Some families are about to get kicked out of the government-subsidized student loan program. The Reagan budget sets income limits on who can qualify for this kind of aid.

The new limits take effect Oct. 1. Until then, low-interest loans can be dispensed to any student, regardless of income. So there's apt to be a last-minute rush to the bank to borrow money.

Some banks and state-guarantee agencies may not accept last-minute loan applications, but it doesn't hurt to ask. If you've already applied for a student loan, and think that your income may be above the cutoff point, don't let your bank drag its heels on the application. You'll want your money in hand before Oct. 1.

The exact income cutoff points for loans have not yet been determined for the nearly 3 million families expected to apply next year. The Department of Education has until Aug. 15 to come up with some rules. But Congress has provided a framework and made it clear that it wants that framework interpreted liberally.

In general, families with adjusted gross incomes under $30,000 will qualify for student loans without restriction.

Families with adjusted gross incomes of $30,000 or more may still get student loans, but will have to submit a statement showing financial need.

"Need analysis" is generally done by the college financial-aid office. It takes the cost of that year's education, subtracts whatever you're getting in student grants or other forms of aid, then subtracts an amount that your family is expected to contribute. The expected family contribution is based entirely on your financial statement.

If that contribution, plus student grants, doesn't cover all your costs, you may borrow the rest of the money (up to a specified ceiling) on a low-cost student loan.

You will have to wait until mid-August to learn how this formula will be applied. It's possible that families will be able to earn quite a bit more than $30,000, have substantial assets and still qualify for the maximum loan, especially if the child goes to an expensive private college.

When calculating financial need, Congress directed that special consideration be given to homeowners (but not renters). Farmers and small-business owners will be favored over people who hold their personal assets in other forms.

Student loans are attractive because they are so cheap -- only 9 percent interest (7 percent, if you got your first student loan before 1981). The government pays the bank the difference between the low 7 or 9 percent and the current market interest rate. The student pays no interest at all while in school.

That's an offer that's hard to refuse, whether you need the money or not. Unknown numbers of families and individual students (especially graduate students) have been using the government's cheap money and leaving their own assets in high-paying savings or other investments. The new income limits should cut down on this abuse.

Inevitably, however, the limits also will cut out some families that feel they deserve of the money.

Some other aspects of the bill:

There's a new, 5 percent fee for taking out a student loan, effective 10 days after the president signs the budget into law. This is in addition to the insurance fee of up to one percent charged in many states.

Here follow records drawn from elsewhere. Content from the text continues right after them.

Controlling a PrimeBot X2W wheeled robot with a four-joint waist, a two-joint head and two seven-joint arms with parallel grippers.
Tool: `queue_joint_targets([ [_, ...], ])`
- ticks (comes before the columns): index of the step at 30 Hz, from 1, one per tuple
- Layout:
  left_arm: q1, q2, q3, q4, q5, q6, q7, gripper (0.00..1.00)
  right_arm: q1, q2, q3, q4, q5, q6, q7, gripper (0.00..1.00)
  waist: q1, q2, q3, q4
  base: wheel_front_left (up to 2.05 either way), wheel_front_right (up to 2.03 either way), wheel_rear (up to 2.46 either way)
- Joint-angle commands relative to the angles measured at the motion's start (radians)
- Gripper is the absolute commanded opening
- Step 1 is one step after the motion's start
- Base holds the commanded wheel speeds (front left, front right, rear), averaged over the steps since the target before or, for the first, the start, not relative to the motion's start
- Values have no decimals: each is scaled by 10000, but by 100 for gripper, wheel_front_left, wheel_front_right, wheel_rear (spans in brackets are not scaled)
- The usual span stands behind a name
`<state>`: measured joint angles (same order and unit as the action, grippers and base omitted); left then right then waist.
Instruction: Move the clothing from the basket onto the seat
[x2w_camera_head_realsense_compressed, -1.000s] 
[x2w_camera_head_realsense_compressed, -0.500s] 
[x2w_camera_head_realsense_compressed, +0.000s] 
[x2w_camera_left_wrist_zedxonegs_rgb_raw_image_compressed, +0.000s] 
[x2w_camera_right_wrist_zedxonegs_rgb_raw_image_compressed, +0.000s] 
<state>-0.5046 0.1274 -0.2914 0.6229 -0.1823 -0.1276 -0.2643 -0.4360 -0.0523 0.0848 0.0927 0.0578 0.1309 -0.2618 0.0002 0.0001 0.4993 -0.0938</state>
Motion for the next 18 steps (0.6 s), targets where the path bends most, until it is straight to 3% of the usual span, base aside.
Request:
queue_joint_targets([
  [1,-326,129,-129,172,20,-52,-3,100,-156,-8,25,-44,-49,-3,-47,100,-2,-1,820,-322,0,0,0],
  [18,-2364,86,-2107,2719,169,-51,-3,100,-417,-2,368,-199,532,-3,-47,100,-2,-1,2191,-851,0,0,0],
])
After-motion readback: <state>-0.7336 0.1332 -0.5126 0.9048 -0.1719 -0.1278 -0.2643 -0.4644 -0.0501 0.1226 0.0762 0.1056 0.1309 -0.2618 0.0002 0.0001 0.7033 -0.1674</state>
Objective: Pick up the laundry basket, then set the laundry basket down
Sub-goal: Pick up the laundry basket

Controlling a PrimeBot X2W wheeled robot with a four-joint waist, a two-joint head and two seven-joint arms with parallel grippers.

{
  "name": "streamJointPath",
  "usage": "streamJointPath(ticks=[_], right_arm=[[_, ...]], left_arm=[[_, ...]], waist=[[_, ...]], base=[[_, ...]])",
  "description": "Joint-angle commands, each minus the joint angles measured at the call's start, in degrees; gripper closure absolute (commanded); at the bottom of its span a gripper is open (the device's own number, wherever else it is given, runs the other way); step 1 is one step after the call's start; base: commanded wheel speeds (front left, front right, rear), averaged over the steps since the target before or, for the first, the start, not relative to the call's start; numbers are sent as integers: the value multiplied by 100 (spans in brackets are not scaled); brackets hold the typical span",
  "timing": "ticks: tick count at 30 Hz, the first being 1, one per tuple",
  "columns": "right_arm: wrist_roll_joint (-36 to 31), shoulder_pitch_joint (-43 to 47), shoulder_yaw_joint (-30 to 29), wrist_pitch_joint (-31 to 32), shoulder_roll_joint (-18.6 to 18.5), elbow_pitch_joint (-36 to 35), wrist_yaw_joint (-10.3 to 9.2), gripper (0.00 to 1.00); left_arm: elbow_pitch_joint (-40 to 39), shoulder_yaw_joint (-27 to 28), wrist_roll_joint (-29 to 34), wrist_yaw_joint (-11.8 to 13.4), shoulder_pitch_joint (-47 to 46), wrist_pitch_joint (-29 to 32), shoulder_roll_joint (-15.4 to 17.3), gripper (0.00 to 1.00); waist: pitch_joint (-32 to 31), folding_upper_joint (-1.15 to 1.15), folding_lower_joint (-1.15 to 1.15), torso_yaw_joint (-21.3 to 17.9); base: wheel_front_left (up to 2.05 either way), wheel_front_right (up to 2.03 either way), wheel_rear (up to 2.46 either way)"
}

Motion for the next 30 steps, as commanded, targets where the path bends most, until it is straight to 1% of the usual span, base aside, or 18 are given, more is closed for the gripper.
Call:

If your financial statement shows that you're entitled to a student loan of less than $500, you will probably not get it. Families needing $500 to $1,000 can get the full $1,000. If your need is greater than $1,000, you may borrow that exact dollar amount (up to $2,500 a year for undergraduates and $5,000 for graduates).

Additional money may be borrowed through the new parent-loan program (now called auxiliary loans) established by Congress last year. So far, only a few banks make these loans, but more are expected to have them soon. You pay 14 percent interest (up from 9 percent previously), but that rate drops to 12 percent if Treasury bills fall below 14 percent. Parents, graduate students and independent undergraduate students all qualify for auxiliary loans of up to $3,000 a year.

The interest rate on national direct student loans for low-income students rises to 5 percent on Oct. 1, from 4 percent this summer and 3 percent last year.